Representative figures (already embedded in §3.3 and §4.7):

  • figures/batch04/qualitative_predictions.png vs. figures/batch05/qualitative_predictions.png — same scenes, tighter boxes in Batch 05 except on door signs.
  • figures/batch04/confusion_matrix_normalized.png vs. figures/batch05/confusion_matrix_normalized.png — Batch 05's diagonal is brighter for projector and whiteboard; off-diagonal mass is unchanged.
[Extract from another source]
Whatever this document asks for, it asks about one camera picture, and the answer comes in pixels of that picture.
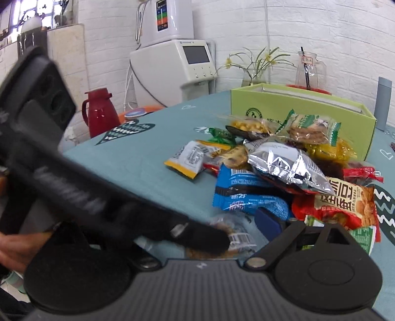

A follow-up batch should consider higher-resolution training (imgsz=896) for small-object refinement (covered in §5.4).

05cEthics

All ethical constraints from Project 1 continue to apply and were re-checked for the v2 dataset:

  • No identifiable faces. All HUB-campus captures used for the v2 corpus were framed on infrastructure (projectors, whiteboards, fire extinguishers, door signs). Any incidental human presence was screened out during the v2 curation pass; no face is recognisable in any retained image.
  • No license plates or vehicles. Captures are interior classroom and corridor scenes; no parking areas were photographed.
  • No personal data. No names, ID cards, schedules, or contact information are visible in any image.
  • Provenance. Roboflow and Kaggle source images were used under their published open licences; HUB-campus captures were taken on-site by the author for the purpose of this project.

06Conclusion

Re-training on the updated custom dataset — same model, same hyperparameters, same seed — moved every meaningful headline metric in the right direction:

  • +5.4 pp test mAP@0.5 → 0.9876
  • +7.7 pp test mAP@0.5:0.95 → 0.8728
  • +11.9 pp macro recall at unchanged precision (1.0) → 0.9804
  • Three of four classes now exceed mAP@0.5 = 0.985; the fourth sits at 0.975
The dataset refresh is the single highest-leverage intervention applied to this project to date. Batch 05 is recommended as the shippable model and the new baseline for any further architecture or augmentation experiments.

Artifacts. Trained weights and ONNX exports live under model_outputs/04_training_batch_1_48am_24_04_2026/ and model_outputs/05_training_batch_12_06am_12_05_2026/. Top-level Batch 05 ONNX: 05_model_weights/best.onnx. Source notebooks under notebooks/01..08.